In the last few years, there has been a lot of talk about population shifts and the possible resurgence of cities. So much so that the Joint Center of Housing Studies (JCHS) has decided to further investigate this possible phenomenon.  Dr. Rachel Drew is a Post-Doc Research Fellow at the JCHS leading this effort.

It was in the 1960s that, for the first time, there were more Americans living in the suburbs than in the cities. This pattern has continued and, according to 2013 Census estimates, 53% of the population lives in suburbs and 32% lives in cities. While the share of population in cities and suburbs hasn’t changed much since 2010, what researchers started noticing in the past five years was that cities started growing more than suburbs. In 2011, the Census data showed that 27 of the nation's 51 largest metropolitan areas had their city centers grow faster than suburbs between July 2010 and July 2011.

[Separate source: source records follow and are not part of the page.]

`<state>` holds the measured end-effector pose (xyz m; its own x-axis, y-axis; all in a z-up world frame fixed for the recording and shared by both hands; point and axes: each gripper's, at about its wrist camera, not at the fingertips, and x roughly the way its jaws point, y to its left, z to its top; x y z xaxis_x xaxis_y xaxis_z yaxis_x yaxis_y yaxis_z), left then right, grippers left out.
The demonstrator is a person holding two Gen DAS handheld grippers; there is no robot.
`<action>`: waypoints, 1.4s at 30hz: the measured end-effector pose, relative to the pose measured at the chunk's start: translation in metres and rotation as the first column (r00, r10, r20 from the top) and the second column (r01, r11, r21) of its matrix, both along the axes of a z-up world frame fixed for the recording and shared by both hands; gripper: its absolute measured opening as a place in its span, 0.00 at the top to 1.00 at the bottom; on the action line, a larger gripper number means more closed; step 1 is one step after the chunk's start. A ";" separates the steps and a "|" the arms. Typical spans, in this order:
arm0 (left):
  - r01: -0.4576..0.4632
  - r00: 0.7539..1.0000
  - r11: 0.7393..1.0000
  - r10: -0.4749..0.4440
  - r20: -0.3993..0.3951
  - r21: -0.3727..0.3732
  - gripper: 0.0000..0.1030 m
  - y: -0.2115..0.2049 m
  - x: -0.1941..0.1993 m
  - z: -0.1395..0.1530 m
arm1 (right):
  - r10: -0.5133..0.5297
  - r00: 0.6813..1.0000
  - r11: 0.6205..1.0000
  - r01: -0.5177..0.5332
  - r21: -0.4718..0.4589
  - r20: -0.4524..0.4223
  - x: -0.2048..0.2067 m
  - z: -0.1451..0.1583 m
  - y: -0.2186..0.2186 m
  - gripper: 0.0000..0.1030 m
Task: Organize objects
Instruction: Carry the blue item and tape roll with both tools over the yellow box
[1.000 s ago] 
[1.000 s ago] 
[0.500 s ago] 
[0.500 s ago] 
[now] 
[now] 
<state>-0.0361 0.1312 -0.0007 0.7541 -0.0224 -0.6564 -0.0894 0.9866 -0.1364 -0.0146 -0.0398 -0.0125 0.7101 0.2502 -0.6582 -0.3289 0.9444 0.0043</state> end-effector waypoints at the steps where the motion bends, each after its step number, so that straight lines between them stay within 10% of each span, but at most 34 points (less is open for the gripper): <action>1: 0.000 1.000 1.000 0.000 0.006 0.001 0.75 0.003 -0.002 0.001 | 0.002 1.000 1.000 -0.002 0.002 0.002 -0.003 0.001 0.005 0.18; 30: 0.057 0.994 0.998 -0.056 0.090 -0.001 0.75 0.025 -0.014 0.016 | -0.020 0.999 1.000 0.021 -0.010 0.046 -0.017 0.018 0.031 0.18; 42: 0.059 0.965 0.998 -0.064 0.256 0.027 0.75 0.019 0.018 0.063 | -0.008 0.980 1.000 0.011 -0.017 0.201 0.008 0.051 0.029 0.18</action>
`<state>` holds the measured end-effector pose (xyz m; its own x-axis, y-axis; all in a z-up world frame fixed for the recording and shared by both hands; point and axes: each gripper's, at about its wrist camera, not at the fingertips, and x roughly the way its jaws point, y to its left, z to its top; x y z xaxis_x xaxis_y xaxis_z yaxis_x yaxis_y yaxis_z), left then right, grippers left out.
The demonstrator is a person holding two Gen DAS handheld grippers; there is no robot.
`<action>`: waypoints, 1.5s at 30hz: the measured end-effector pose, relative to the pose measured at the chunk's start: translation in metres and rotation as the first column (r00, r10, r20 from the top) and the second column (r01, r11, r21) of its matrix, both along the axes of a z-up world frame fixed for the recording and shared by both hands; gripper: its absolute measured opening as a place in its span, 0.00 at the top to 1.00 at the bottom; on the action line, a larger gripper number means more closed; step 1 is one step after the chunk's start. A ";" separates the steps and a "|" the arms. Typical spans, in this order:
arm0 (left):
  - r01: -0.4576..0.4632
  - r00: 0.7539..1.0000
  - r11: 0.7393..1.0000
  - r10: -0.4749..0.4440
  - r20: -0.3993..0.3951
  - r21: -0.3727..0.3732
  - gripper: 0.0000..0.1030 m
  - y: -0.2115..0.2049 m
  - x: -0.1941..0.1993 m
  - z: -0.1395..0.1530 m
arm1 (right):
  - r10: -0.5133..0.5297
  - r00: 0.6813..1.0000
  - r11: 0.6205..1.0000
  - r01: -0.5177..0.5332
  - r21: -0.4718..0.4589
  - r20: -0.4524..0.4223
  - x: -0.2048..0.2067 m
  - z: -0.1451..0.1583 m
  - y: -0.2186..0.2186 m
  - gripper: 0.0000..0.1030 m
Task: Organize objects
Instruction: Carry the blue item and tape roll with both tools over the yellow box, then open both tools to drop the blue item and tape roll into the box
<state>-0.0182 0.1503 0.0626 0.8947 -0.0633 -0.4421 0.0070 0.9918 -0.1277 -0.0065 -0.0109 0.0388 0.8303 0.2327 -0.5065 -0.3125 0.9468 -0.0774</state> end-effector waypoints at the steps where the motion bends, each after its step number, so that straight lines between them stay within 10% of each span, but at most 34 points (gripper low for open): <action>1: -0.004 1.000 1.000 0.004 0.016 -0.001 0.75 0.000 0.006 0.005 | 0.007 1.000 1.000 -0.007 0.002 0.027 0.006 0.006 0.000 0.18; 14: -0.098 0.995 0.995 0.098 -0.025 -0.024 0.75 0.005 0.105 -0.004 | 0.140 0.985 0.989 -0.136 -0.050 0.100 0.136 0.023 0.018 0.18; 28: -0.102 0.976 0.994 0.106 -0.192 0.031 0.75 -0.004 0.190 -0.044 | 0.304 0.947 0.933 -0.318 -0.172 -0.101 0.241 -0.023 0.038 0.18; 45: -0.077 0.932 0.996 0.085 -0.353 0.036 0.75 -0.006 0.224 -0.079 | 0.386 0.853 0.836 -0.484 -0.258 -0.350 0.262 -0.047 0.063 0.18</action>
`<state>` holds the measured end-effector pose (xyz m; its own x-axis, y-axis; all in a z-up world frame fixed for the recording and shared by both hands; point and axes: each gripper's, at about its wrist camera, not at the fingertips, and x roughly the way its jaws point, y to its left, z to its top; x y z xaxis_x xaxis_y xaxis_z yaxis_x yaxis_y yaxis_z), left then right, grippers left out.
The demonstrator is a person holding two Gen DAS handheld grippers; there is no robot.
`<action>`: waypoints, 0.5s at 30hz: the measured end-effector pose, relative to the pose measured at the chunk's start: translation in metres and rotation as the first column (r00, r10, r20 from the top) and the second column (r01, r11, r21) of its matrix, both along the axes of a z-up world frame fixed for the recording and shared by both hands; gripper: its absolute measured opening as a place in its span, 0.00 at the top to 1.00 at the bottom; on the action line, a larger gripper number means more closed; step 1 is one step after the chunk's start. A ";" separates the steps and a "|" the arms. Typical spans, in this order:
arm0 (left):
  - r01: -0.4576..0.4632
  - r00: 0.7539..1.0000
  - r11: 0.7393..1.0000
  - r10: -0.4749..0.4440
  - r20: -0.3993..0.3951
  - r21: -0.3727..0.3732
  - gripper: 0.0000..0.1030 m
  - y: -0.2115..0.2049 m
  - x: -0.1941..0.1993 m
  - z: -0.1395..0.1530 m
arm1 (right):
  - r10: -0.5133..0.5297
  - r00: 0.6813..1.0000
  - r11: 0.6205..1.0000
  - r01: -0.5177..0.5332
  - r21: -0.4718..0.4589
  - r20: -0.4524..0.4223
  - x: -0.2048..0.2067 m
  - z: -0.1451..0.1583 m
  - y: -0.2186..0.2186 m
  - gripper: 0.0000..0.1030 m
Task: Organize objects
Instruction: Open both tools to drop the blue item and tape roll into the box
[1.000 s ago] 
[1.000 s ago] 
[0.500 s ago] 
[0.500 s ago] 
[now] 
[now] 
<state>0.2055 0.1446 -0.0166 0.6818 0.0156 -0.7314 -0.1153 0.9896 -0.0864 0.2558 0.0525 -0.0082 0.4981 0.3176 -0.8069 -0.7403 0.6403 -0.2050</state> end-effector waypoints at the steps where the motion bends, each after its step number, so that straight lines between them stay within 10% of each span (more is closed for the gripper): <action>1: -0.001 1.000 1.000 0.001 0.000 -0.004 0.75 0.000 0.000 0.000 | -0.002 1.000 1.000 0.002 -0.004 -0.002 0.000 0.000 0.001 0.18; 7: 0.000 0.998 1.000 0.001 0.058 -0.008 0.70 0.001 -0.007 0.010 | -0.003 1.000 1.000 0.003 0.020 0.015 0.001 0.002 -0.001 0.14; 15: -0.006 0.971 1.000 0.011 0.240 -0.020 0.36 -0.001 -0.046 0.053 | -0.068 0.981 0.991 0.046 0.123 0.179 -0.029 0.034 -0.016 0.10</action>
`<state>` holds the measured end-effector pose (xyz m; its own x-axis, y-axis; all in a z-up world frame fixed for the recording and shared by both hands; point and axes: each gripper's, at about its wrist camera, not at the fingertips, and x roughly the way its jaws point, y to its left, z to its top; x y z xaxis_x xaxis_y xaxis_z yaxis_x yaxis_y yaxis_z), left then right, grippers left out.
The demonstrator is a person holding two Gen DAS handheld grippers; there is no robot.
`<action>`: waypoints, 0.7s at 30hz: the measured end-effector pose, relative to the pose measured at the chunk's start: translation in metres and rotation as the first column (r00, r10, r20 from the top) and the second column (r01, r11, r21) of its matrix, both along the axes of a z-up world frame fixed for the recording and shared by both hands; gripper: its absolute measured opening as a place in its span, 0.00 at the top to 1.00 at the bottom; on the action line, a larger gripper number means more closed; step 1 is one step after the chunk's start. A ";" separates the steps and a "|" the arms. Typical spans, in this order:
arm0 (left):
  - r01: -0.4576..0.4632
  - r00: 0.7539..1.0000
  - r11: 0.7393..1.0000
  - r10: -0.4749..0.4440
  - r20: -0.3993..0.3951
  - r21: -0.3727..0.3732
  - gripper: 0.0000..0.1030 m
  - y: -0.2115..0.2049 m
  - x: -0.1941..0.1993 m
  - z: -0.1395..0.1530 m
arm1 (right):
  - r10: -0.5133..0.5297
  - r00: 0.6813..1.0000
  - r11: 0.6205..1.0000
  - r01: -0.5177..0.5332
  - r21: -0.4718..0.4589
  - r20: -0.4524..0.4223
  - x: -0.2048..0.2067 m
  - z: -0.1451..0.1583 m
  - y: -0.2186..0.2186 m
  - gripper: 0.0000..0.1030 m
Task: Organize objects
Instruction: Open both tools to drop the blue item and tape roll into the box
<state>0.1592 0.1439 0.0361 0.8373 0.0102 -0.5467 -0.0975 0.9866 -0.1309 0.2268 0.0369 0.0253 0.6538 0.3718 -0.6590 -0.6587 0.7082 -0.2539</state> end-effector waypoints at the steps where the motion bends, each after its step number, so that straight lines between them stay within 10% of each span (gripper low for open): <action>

2012 and 2013 data showed similar trends and this started intriguing people. Had there been a shift in preference? Did people prefer to live closer to the urban core? Or was this a result of the economic downturn? Was this just a temporary wave?

Leigh Gallagher wrote the book “The End of the Suburbs” to investigate some of these questions. She concluded that suburbs weren’t actually disappearing, but they were becoming more urban by creating lively city centers where the neighborhood could gather and offering accessibility to transportation.

Dr. Drew also began investigating this phenomenon and, so far, she has tested three possible explanation of why cities are growing more than suburbs:

  • The downturn in housing markets stunted suburban construction, while multifamily development in denser locations rose, allowing city populations to increase faster
  • Increases in younger and minority populations who traditionally favor city living
  • Fundamental shift in preference away from sprawling suburbs and toward more urban and amenity-rich locations

As she investigated each of these, the data behind them didn’t support the hypothesis. For example, the theory that multi-family is taking over single-family has some validity because multi-family has been growing stronger and has rebounded faster than single-family from the recession; however, there are still more single-family units built than multi-family. Therefore, you can’t say there has been a full shift.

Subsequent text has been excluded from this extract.